• [Work to be completed] The required lines are those that contain "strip"; pull them out of the data and copy them.

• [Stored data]
——

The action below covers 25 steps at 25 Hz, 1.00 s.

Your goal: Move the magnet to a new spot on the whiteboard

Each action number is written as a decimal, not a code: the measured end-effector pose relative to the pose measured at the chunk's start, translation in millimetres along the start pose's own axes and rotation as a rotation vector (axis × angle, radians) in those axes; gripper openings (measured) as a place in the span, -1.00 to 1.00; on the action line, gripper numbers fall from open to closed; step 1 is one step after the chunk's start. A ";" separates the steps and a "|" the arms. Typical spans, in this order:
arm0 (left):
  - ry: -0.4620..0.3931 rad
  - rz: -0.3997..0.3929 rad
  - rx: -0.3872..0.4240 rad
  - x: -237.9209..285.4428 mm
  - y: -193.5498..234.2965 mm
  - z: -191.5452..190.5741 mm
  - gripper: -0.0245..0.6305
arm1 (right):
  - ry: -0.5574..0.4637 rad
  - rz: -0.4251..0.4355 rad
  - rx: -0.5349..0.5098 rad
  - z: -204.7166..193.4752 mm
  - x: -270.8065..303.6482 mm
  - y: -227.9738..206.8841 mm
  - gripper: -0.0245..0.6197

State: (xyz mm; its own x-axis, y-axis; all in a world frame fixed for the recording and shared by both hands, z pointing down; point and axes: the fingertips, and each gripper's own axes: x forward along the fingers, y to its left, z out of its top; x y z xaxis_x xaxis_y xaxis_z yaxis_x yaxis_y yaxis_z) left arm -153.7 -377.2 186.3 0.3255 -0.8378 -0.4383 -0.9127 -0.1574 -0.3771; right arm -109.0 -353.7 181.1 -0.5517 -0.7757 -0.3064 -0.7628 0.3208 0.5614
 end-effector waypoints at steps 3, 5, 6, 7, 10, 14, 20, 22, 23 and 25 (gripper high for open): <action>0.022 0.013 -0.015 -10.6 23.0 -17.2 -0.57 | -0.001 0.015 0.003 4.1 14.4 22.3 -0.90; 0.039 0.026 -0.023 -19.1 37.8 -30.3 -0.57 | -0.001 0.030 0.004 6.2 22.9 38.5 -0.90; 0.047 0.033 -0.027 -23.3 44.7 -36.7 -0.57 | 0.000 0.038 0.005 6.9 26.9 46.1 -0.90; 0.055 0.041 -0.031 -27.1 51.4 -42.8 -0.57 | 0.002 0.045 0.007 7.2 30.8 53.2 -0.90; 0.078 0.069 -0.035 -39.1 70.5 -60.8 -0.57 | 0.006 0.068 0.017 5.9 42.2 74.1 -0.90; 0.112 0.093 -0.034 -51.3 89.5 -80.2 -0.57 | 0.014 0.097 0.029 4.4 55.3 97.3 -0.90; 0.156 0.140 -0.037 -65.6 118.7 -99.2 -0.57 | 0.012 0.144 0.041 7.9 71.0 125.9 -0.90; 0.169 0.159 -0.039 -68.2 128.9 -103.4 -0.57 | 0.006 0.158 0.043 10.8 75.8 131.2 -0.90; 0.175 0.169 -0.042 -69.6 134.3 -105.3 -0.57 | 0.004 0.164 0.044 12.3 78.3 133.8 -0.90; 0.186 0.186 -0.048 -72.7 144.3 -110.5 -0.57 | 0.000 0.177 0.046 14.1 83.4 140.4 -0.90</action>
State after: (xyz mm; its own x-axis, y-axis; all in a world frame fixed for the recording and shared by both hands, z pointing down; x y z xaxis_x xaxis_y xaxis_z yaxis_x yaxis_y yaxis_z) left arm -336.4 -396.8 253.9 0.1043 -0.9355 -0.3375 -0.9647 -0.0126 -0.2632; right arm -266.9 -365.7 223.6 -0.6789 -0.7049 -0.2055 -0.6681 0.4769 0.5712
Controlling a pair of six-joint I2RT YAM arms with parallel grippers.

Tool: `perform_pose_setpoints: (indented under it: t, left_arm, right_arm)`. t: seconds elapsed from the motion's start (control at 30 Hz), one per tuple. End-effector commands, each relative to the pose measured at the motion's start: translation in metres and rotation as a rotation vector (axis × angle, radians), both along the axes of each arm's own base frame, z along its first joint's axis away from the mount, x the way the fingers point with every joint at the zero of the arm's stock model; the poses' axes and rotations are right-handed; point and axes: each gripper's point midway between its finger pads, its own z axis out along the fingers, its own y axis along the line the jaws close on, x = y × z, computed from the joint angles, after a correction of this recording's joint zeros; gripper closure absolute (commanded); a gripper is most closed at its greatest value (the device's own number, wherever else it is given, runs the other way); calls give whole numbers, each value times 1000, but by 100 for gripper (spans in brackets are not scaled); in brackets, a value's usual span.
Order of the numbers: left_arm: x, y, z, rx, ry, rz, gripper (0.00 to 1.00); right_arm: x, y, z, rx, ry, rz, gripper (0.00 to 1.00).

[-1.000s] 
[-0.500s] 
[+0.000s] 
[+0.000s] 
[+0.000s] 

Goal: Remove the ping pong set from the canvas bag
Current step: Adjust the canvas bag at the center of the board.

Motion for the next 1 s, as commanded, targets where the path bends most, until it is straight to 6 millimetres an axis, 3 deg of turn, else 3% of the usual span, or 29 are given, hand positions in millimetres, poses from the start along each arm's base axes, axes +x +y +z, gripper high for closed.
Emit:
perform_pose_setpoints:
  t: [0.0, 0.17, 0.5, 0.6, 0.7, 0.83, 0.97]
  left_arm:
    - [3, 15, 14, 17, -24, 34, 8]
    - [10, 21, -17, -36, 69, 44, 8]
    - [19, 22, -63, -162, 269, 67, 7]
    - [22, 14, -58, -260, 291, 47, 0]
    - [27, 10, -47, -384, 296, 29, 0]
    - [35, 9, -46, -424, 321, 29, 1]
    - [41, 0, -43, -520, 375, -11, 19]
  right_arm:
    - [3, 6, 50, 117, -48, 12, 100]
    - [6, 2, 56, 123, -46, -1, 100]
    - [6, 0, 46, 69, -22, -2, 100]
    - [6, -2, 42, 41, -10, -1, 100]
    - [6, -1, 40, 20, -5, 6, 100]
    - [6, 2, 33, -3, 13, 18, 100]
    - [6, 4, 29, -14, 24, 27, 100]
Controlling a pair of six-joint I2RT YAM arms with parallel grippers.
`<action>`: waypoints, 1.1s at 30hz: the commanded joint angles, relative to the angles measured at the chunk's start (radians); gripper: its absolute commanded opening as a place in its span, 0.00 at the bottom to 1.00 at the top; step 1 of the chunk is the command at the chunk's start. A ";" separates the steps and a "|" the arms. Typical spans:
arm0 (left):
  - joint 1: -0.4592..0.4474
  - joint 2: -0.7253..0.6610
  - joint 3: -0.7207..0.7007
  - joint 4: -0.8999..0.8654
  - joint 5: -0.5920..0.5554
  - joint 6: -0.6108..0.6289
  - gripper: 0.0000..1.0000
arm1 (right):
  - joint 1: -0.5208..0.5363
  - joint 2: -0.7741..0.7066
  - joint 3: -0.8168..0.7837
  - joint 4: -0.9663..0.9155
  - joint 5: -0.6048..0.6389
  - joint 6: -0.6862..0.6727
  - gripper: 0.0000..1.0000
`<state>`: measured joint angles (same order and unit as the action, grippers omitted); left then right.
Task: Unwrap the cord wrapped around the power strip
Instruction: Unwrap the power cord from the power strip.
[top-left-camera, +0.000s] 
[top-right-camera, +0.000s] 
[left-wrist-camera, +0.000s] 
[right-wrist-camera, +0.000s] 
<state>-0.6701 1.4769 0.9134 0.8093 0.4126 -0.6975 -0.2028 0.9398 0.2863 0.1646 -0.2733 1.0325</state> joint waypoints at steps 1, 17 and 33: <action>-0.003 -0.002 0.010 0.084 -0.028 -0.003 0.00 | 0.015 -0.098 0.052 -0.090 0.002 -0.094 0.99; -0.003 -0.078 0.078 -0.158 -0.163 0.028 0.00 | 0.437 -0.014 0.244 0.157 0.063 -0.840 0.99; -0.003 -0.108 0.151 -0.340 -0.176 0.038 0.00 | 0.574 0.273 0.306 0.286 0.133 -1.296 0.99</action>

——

• [Result]
Task: Unwrap the cord wrapped around the power strip
Instruction: Unwrap the power cord from the power strip.

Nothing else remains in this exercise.